Durante décadas, tomar el 60 permitió atravesar buena parte del Área Metropolitana sin cambiar de colectivo. Sus unidades pasaban por lugares emblemáticos como Constitución, Congreso, Tribunales, Recoleta, Palermo, Belgrano y Puente Saavedra, antes de continuar hacia el conurbano.
Esa enorme extensión explicó una situación habitual: dos personas podían tomar el mismo número de colectivo, pero terminar en destinos completamente diferentes según el cartel del ramal.
La incorporación que agrandó todavía más sus recorridos
En noviembre de 1980 se produjo otro momento decisivo. La empresa comenzó a operar los servicios que anteriormente pertenecían a la desaparecida Línea 38.
Los nuevos recorridos conservaron el número y los colores del 60, aunque podían identificarse mediante carteles específicos.

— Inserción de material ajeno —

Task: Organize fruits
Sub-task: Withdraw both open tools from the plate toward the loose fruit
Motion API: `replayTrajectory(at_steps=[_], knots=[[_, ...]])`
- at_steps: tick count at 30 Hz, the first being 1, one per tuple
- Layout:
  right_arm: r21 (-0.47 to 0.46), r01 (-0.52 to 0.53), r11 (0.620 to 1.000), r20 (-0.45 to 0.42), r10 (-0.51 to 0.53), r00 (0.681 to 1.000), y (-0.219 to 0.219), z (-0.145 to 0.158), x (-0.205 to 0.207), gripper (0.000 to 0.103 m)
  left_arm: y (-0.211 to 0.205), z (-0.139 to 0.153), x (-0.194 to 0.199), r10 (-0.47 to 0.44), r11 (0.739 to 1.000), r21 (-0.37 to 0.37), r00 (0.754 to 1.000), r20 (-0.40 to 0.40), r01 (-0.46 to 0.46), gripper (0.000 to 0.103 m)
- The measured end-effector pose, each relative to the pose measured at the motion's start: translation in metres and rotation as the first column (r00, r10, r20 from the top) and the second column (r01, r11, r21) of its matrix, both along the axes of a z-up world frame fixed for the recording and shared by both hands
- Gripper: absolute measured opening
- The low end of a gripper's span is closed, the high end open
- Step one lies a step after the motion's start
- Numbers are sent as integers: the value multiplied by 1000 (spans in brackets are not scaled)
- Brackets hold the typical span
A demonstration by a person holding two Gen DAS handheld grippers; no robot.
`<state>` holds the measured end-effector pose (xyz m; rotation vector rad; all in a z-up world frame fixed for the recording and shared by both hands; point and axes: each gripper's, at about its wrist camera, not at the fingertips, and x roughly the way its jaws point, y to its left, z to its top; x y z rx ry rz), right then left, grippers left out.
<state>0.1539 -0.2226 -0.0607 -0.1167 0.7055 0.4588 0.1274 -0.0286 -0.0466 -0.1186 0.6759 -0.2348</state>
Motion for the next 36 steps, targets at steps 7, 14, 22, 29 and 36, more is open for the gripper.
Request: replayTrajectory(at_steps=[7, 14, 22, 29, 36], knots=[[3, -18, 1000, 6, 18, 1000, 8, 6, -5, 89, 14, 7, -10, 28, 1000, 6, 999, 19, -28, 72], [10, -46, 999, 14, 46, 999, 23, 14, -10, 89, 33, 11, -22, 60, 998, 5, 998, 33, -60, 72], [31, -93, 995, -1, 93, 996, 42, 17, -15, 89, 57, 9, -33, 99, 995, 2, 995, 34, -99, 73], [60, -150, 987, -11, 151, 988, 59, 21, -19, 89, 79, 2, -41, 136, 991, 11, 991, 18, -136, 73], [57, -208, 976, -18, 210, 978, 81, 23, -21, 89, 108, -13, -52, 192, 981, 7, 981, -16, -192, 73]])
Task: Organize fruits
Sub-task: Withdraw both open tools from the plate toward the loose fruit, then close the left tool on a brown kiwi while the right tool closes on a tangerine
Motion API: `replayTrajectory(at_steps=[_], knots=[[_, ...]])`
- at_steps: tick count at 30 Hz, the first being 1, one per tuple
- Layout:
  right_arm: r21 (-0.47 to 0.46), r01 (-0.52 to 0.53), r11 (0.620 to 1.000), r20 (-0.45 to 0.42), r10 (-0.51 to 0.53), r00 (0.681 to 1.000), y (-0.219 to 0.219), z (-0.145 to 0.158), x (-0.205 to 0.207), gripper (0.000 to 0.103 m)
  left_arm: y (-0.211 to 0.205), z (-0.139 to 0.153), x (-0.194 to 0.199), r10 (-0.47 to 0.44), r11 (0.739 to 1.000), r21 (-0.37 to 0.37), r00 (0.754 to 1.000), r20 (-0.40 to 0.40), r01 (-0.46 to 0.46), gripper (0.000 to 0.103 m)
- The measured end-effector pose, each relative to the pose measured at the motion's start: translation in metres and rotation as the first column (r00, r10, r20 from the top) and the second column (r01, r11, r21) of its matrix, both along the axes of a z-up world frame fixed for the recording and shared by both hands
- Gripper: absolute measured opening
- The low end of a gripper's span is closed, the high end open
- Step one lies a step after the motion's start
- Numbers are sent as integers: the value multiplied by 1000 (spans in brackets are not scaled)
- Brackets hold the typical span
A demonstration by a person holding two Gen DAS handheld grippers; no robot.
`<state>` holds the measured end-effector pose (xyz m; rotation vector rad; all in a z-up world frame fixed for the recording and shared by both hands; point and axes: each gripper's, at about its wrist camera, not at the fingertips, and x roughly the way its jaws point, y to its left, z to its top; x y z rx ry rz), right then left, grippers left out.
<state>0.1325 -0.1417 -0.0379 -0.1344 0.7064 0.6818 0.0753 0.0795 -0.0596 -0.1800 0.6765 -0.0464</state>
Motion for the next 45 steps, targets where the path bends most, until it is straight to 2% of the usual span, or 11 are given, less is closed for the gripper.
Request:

La incorporación amplió todavía más la presencia de Micro Ómnibus Norte Sociedad Anónima, reconocida popularmente por sus siglas MONSA.

Su cantidad de unidades, ramales y kilómetros recorridos la convirtió en una de las empresas de transporte más importantes del país. El 60 dejó de ser solamente una alternativa para viajar y se transformó en una referencia cotidiana del paisaje metropolitano.
Crisis y cambios que modificaron al histórico 60
La Línea 60 también atravesó etapas complicadas. Durante la década de 1990, los problemas económicos comenzaron a afectar a la empresa. Tiempo después, el servicio quedó bajo la administración del Grupo DOTA.
La operación fue reorganizada y muchos ramales se modificaron o redujeron. En 2019 se anunció una fuerte reestructuración que llevó el esquema de 19 ramales a solamente siete recorridos principales.
Más adelante se aplicaron nuevos cambios sobre las cabeceras y la extensión de algunos servicios. Estas decisiones modificaron conexiones históricas, pero la Línea 60 siguió circulando y conservó su presencia en numerosas localidades del norte bonaerense.
Por qué la Línea 60 se convirtió en una leyenda porteña
La fama del 60 logró superar los límites del transporte público. Su número apareció en canciones, relatos, ficciones televisivas y conversaciones cotidianas.
Para miles de pasajeros, significa recordar un viaje hacia Tigre, una jornada laboral, la llegada a Constitución o la expectativa de distinguir su cartel a la distancia.
A más de nueve décadas de su inauguración, cambiaron los vehículos, los operadores y muchos de sus recorridos. Sin embargo, el 60 continúa siendo uno de los colectivos más reconocidos de la Argentina.